AIA ENGINEERING LTDAIA Engineering's (AIA) Q3FY11 results were below our expectations. Revenues grew by 15% YoY to Rs2.93bn against our estimate of Rs3.1bn. Higher RM cost (which could not be passed on fully) adversely affected margins which fell by 540bps at operating level. Realisations however, improved to Rs97/kg vs Rs86/kg (YoY basis). Management has further reduced its volume guidance for FY11 and FY12 by ~4-5%. Rupee appreciation and volume growth remain key risks in the long run. At current price we believe the stock is fairly valued and therefore, recommend a HOLD with a target price of Rs355 (14xFY12E).

Improved realisations; flat volumes Realisations increased by 13% to Rs97/kg on YoY basis. Production was higher at 3,4787MT (vs 28405 in Q3FY10). Sales in volume terms improved by mere 2% to 30,100MT vs 29,513MT. Sales to overseas mining industry were healthy at 11,700 MT.

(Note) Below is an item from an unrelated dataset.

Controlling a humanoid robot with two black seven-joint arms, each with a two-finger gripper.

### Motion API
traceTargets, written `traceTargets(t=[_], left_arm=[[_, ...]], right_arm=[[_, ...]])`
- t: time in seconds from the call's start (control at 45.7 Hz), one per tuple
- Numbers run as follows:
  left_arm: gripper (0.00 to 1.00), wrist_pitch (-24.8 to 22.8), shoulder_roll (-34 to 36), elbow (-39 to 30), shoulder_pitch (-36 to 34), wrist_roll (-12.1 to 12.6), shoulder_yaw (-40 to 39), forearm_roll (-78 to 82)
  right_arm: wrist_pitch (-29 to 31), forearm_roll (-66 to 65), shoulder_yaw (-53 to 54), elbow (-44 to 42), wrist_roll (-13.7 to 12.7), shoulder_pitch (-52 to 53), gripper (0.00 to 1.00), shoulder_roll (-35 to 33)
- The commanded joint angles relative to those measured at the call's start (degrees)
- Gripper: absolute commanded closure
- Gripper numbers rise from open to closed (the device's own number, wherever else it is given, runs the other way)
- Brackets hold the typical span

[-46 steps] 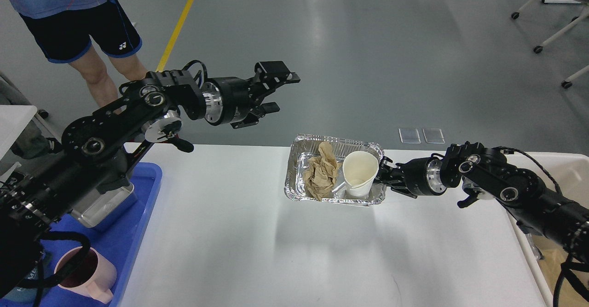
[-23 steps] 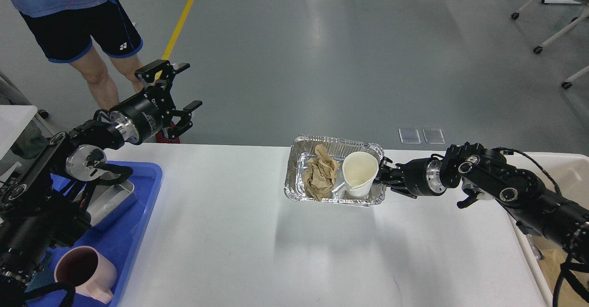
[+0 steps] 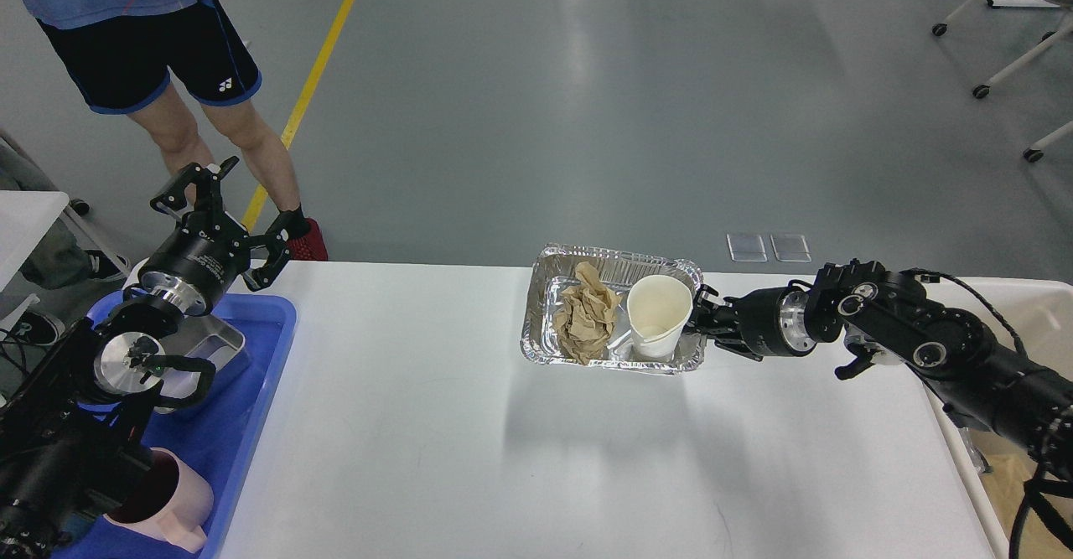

Margins contract OPM contracted by 540bps to 22.4% mainly due to higher raw material cost which could not be passed on to the customers completely. Margins are expected to return to normal levels once the rise in material cost is passed on completely to customers.

Outlook

The management further reduced its volume guidance to 120k-125k MT (earlier 125k - 130k MT) for FY11 and to 150k-155k MT for FY12 (from 160k MT) .Good traction of orders from overseas mining companies remains a key trigger going forward. Management has also sighted concerns of increasing competition and higher working capital going forward.

VALUATIONS AND RECOMMENDATION We further downgrade our volume estimates for FY12 by 3% and expect a CAGR of ~21% over FY10-FY12E. However, on account of higher commodity prices which eventually would be passed on to the customer, we have increased our estimates for average realisations by 9% for FY12. Resultantly revenue is expected to witness a CAGR of 22.5% (FY10-FY12E). Rupee appreciation and volume growth remain key risks in the long run. At current price we believe the stock is fairly valued and therefore, recommend a HOLD with a target price of Rs355 (14xFY12E).